Shape evolution of pumice during granular flow
Carolina Figueiredo 1, Ulrich Kueppers1, Lisa Depauli1, Sarp Esenyel1, Luiz Pereira1, Donald B. Dingwell.1
Affiliations: 1 Department of Earth and Environmental Sciences, Ludwig-Maximilians-Universität München, 80333 Munich, Germany.
Presentation type: Poster
Presentation time: Friday 16:30 - 18:00, Room Poster Hall
Poster Board Number: 176
Programme No: 3.9.12
Abstract
Explosive volcanic eruptions are a major geo-hazard. Direct observation of key phenomena is essential for improving hazard assessment. However, this is often unfeasible and information is generally inferred from volcanic deposits. During explosive eruptions, felsic magma fragments into angular, porous pyroclasts, transported into a buoyant eruption plume or into ground-hugging currents of variable particle concentration and flow turbulence. Depending on granular temperature, clasts change size and shape.

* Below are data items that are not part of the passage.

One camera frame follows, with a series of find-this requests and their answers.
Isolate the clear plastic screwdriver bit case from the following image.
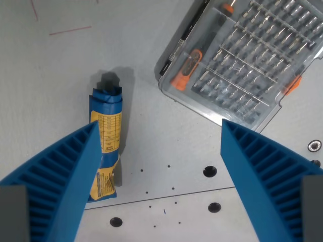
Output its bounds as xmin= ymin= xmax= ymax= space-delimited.
xmin=154 ymin=0 xmax=323 ymax=133

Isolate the orange case latch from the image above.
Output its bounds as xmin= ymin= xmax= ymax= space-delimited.
xmin=282 ymin=74 xmax=303 ymax=96

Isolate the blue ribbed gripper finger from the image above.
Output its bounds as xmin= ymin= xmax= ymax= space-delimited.
xmin=220 ymin=118 xmax=323 ymax=242
xmin=0 ymin=119 xmax=102 ymax=242

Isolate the silver hex socket bolt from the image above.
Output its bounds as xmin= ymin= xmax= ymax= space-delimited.
xmin=307 ymin=140 xmax=322 ymax=153

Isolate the orange black screwdriver handle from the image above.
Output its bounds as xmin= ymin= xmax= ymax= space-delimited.
xmin=170 ymin=48 xmax=203 ymax=91

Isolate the blue rolled bag yellow label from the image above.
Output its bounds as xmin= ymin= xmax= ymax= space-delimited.
xmin=87 ymin=87 xmax=123 ymax=203

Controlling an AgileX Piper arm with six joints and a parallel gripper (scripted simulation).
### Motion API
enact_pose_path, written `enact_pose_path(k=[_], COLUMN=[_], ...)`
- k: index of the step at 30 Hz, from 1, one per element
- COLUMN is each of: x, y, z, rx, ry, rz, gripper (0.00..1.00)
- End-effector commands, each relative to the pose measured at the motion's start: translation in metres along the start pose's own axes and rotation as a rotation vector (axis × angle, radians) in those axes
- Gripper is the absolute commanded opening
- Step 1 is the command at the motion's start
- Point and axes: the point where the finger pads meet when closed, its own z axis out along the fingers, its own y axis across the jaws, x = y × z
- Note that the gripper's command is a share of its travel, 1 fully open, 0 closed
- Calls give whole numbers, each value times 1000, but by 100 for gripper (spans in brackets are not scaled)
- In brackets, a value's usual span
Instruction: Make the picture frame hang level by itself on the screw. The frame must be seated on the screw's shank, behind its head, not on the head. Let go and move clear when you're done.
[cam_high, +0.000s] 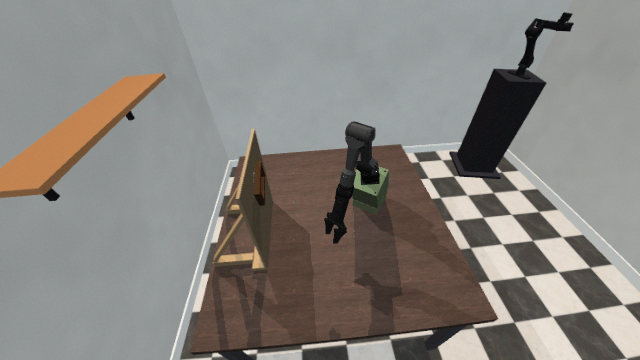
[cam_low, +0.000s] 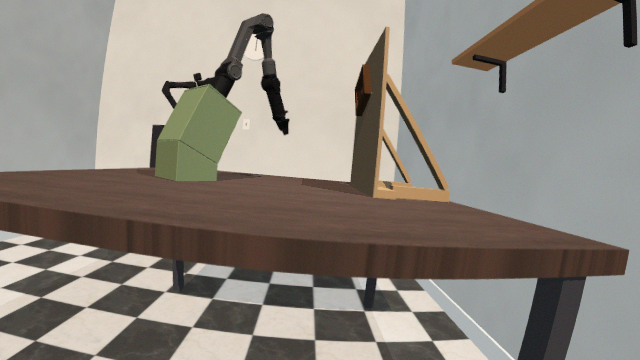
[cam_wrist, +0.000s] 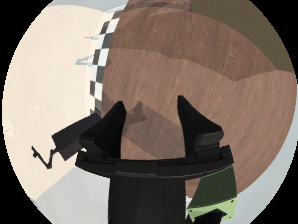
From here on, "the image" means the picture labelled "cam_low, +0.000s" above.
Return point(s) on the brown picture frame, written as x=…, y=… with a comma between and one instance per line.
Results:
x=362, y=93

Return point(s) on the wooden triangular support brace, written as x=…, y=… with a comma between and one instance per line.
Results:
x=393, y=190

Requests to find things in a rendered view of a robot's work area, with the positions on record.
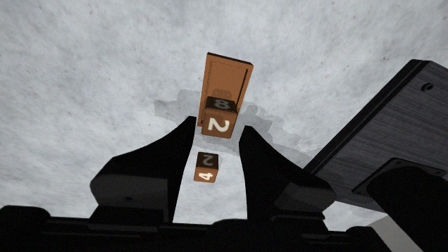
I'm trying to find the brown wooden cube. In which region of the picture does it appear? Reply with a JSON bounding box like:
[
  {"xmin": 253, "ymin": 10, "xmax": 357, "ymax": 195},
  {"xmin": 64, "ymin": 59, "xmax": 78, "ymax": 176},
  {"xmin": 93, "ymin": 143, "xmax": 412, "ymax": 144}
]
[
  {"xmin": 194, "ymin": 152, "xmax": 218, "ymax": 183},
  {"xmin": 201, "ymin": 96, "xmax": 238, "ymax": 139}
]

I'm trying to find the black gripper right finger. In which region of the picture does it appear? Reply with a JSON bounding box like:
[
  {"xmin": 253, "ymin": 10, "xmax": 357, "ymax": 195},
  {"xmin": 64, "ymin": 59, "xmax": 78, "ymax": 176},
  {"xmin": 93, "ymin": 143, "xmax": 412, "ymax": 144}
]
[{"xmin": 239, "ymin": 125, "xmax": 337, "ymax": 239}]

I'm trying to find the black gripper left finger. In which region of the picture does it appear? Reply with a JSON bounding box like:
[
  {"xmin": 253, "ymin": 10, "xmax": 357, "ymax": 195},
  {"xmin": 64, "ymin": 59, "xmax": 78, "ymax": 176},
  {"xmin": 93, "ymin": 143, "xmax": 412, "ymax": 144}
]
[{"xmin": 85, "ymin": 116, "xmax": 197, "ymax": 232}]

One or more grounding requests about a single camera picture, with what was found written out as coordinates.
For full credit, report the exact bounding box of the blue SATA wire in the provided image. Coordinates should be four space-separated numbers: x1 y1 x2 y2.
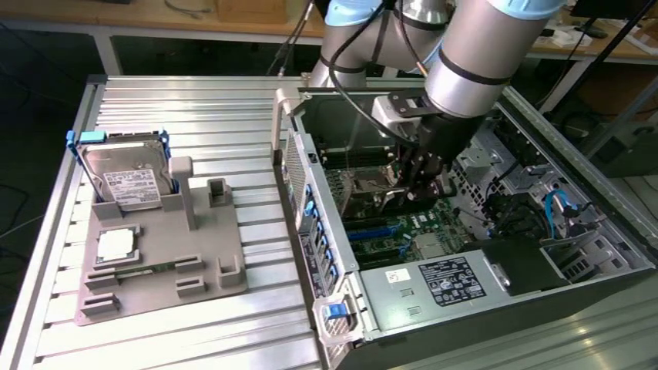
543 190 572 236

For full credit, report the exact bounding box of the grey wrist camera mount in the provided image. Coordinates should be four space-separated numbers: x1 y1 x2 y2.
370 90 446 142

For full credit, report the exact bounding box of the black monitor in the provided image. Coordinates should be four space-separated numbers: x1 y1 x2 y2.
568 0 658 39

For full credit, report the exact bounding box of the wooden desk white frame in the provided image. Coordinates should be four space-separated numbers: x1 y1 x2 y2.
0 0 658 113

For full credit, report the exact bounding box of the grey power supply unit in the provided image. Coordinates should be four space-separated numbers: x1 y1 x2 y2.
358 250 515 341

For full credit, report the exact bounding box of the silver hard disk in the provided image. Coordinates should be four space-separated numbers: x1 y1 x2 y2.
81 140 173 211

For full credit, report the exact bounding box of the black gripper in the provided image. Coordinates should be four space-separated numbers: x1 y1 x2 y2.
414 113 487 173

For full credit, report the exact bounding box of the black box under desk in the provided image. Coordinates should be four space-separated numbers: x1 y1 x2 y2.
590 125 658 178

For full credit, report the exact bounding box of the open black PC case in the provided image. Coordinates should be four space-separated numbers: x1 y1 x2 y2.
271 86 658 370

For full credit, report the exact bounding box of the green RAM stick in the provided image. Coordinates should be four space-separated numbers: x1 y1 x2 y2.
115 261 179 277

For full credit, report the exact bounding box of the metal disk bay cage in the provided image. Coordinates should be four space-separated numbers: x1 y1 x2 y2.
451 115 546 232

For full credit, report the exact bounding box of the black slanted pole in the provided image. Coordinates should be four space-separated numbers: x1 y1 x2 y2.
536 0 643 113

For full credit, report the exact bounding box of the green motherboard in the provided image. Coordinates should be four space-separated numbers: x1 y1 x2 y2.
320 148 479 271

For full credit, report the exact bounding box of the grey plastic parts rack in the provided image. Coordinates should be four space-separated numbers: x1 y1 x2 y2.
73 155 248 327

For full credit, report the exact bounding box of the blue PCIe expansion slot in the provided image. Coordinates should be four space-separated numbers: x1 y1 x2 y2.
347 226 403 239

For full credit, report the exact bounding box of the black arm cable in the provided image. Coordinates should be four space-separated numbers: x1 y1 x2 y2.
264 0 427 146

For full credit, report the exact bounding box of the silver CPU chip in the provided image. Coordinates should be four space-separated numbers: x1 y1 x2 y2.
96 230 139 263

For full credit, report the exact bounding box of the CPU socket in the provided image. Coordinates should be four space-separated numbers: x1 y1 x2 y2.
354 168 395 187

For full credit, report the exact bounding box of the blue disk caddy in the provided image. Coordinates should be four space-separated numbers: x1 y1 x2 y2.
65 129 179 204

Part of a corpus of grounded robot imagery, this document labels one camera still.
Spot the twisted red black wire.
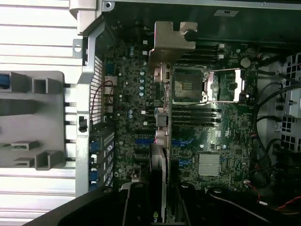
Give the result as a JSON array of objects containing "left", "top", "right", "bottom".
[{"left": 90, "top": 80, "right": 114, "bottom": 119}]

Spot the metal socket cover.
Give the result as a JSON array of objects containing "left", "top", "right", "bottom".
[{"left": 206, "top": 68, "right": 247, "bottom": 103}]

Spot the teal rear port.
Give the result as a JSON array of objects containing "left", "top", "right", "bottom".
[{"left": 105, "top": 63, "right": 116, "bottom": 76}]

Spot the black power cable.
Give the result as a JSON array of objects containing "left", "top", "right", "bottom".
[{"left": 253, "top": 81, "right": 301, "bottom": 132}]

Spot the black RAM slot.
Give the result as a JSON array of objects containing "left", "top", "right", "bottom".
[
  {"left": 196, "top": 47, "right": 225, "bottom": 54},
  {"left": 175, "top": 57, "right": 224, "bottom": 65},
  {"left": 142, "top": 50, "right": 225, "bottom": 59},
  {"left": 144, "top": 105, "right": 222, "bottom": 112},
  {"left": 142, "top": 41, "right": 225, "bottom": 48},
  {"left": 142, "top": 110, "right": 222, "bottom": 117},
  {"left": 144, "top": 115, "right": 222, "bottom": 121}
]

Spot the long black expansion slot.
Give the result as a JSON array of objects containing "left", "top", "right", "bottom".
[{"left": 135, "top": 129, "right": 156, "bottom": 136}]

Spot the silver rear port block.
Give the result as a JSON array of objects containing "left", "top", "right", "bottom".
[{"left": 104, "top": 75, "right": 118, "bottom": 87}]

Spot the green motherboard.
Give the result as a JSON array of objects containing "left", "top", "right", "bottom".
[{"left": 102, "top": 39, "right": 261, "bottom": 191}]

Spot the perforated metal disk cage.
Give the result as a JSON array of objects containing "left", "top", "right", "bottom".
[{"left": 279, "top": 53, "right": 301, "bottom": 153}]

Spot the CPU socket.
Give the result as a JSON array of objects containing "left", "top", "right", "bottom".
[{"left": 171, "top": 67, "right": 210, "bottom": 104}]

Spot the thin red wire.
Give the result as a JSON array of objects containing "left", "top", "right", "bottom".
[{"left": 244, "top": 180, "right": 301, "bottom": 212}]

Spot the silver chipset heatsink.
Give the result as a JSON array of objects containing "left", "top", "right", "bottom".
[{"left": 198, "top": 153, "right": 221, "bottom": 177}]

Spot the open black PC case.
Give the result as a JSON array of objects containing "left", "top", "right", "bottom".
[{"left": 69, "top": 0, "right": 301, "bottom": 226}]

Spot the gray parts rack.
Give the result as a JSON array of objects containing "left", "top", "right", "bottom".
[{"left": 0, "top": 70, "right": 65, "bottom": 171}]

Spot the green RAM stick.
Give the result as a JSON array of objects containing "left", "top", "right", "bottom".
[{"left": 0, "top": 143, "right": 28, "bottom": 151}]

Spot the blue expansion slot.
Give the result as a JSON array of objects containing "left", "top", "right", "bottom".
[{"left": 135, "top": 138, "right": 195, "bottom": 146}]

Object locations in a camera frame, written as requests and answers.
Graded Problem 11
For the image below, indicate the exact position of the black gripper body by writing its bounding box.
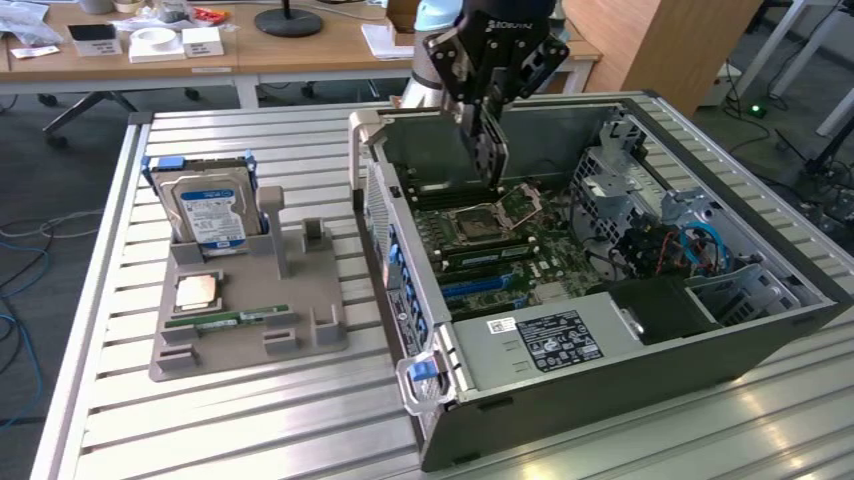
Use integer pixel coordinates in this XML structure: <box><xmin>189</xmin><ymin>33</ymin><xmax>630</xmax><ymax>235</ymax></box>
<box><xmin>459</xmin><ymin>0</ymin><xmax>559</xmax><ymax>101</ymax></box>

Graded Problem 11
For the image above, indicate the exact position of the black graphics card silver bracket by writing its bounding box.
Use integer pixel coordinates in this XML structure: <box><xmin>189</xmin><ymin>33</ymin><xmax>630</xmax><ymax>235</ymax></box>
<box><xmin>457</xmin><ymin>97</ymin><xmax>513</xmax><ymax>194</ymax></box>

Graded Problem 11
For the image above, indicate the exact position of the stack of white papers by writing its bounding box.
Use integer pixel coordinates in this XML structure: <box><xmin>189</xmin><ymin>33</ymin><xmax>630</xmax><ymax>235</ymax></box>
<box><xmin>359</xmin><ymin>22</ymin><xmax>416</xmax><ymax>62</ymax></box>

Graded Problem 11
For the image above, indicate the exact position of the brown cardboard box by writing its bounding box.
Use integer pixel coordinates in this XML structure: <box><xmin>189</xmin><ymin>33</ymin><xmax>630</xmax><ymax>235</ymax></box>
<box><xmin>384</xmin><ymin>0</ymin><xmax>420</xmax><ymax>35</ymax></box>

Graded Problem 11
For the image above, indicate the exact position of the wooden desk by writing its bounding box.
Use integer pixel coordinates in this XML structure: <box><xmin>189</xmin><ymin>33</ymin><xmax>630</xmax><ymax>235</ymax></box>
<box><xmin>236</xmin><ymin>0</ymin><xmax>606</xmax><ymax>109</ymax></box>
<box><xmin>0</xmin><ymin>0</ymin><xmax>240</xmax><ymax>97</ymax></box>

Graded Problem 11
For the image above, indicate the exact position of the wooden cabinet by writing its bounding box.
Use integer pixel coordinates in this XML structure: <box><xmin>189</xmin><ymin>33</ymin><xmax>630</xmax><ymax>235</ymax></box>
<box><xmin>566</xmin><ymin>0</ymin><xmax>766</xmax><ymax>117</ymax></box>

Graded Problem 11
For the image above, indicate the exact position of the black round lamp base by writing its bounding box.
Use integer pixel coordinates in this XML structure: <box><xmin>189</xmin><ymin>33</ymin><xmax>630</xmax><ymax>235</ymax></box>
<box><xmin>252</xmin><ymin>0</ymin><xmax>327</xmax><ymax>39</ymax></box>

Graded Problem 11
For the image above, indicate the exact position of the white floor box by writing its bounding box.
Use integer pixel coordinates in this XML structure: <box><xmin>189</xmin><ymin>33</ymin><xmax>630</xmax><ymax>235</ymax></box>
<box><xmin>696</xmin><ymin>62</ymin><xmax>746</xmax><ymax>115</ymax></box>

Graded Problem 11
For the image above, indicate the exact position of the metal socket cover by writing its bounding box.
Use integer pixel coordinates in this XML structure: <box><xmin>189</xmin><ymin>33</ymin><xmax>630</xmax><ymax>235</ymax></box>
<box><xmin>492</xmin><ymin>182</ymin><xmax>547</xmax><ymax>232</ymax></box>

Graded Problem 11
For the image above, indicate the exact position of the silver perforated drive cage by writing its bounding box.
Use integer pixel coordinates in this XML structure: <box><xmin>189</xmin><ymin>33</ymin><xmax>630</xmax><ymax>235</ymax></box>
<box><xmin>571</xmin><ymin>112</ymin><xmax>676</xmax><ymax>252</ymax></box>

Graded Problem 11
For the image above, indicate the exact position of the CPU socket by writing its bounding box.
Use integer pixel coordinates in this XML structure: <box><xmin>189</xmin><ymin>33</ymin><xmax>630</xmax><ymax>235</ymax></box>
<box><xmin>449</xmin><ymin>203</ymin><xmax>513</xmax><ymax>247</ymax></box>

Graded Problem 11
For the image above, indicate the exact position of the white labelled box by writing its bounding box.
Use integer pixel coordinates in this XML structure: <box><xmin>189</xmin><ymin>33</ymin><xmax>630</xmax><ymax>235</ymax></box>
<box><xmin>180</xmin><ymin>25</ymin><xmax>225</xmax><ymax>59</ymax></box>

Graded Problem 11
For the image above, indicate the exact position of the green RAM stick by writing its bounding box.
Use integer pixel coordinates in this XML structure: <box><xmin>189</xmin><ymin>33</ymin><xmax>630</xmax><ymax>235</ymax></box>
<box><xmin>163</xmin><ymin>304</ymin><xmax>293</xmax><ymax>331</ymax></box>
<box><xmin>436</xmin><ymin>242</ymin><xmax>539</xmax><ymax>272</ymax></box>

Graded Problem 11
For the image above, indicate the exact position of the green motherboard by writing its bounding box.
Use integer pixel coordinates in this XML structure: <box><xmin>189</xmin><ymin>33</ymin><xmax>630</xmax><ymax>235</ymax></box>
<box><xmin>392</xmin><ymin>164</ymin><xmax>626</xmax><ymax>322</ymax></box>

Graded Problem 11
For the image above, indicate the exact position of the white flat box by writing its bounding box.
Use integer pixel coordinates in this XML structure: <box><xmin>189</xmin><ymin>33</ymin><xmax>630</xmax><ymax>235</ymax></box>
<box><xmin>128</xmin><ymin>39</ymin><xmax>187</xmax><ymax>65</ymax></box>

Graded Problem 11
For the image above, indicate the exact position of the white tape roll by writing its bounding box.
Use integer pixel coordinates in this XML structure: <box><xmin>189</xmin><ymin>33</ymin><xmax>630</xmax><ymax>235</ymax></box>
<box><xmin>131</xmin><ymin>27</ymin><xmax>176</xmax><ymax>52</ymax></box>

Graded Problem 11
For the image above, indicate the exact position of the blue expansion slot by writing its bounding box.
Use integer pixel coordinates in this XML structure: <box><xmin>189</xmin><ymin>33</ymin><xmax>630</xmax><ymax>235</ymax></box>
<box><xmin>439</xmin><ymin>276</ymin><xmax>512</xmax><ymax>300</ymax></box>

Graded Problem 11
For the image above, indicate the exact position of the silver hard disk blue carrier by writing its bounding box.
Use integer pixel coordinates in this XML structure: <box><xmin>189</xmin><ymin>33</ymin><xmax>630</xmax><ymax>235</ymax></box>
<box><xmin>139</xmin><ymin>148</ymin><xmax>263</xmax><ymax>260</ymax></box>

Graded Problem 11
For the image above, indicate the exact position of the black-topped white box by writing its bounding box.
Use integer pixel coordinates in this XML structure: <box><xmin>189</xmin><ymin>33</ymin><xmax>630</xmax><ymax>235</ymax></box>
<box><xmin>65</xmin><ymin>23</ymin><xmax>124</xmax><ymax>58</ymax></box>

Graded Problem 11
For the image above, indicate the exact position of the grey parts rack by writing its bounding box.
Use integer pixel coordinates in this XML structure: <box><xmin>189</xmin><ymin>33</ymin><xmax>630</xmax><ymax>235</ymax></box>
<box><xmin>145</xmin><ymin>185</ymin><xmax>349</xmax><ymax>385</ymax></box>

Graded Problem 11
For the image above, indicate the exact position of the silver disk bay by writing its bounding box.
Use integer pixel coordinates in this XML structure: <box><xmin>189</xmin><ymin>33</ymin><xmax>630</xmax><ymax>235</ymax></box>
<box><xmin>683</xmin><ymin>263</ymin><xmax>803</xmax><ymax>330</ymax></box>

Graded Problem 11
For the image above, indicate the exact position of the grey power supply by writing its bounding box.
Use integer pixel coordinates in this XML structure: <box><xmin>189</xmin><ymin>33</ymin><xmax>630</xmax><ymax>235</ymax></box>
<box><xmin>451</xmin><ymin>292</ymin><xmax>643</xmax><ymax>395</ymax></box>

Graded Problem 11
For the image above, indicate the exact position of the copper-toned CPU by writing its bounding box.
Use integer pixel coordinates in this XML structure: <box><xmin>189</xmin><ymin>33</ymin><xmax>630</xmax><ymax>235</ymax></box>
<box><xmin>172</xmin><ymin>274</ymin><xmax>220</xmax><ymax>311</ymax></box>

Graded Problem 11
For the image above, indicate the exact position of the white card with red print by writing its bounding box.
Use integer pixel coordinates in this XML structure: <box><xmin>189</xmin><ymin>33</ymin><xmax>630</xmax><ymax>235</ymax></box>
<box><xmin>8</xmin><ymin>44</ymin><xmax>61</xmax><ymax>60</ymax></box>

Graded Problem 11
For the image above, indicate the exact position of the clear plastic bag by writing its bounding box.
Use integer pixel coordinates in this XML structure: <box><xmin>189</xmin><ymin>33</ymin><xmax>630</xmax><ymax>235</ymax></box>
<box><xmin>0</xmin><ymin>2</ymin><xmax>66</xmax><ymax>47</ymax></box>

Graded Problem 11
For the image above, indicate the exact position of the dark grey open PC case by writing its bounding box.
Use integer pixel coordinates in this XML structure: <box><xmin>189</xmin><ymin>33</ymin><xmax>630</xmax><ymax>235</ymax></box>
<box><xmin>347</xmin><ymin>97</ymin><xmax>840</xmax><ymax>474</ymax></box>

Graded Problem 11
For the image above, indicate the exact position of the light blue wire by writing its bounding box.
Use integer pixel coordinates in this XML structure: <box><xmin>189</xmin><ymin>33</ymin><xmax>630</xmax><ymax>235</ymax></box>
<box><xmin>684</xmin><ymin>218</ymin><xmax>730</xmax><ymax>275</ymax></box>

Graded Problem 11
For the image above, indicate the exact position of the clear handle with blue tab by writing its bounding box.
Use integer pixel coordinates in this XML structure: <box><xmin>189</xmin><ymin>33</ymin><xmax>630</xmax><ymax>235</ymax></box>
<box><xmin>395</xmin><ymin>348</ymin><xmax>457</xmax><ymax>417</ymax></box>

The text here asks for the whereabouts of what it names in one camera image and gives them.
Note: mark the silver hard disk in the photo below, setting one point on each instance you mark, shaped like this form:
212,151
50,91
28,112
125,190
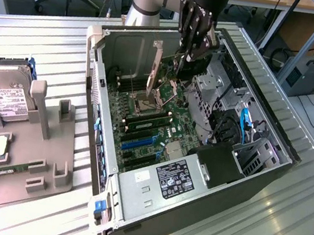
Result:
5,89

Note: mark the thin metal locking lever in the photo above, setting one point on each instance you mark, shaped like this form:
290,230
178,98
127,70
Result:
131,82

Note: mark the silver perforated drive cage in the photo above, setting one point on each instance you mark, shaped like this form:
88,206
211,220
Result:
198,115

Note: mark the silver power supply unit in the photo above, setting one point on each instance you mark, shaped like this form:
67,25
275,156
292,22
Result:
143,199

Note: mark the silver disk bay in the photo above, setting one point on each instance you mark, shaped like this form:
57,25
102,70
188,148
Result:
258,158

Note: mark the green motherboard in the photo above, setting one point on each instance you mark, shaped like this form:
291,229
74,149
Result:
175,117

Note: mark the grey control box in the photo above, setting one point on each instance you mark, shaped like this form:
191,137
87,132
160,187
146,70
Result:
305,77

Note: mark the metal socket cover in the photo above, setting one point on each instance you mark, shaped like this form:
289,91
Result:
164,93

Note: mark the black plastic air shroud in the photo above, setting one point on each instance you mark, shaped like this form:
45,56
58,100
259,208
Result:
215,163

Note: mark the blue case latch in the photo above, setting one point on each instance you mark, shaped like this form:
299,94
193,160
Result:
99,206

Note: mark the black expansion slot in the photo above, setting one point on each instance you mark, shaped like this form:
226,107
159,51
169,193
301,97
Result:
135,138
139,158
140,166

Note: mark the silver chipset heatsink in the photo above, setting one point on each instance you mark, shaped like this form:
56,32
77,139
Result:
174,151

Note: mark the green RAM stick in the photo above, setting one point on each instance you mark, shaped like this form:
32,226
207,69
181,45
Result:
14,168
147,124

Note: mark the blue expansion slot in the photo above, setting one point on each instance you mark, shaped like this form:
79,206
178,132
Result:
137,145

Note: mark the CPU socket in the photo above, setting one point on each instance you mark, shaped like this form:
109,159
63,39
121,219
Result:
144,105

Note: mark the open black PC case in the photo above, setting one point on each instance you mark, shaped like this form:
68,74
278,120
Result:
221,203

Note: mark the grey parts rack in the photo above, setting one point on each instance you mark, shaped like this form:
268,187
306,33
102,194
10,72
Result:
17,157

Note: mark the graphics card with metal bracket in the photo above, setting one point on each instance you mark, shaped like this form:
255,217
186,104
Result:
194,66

The in-situ production of ash contributes to flow's mobility, enlarging areas at threat. To understand their transport and modification during granular flow, we performed three types of tumbling experiments using 2 kg lapilli from the 13 ka Laacher See eruption. At 5 experimental increments, the starting material was sieved at 2 mm. Ash generation was as high as 48 wt.% after 120 minutes. Shape evolution was investigated for 100 painted clasts with known petrophysical properties (volume, porosity) via four morphological (Axial Ratio, Convexity, Form Factor, and Solidity) parameters. Size and roughness evolved and allowed for quantifying volcanic ash generation and shape changes framing them in a specific relaxation theory. We have framed the analysis of the experimental findings in terms of effective relaxation times, whereby pyroclasts display a decelerating rate of change, on their approach to a time-invariant state of shape and roughness. This quantification of the susceptibility of porous pyroclasts to shape and size changes enhances our understanding of transport processes. Thorough field characterization of volcanic deposits will aid upscaling the experiments to natural processes, serving thereby to help mitigate volcanic hazards.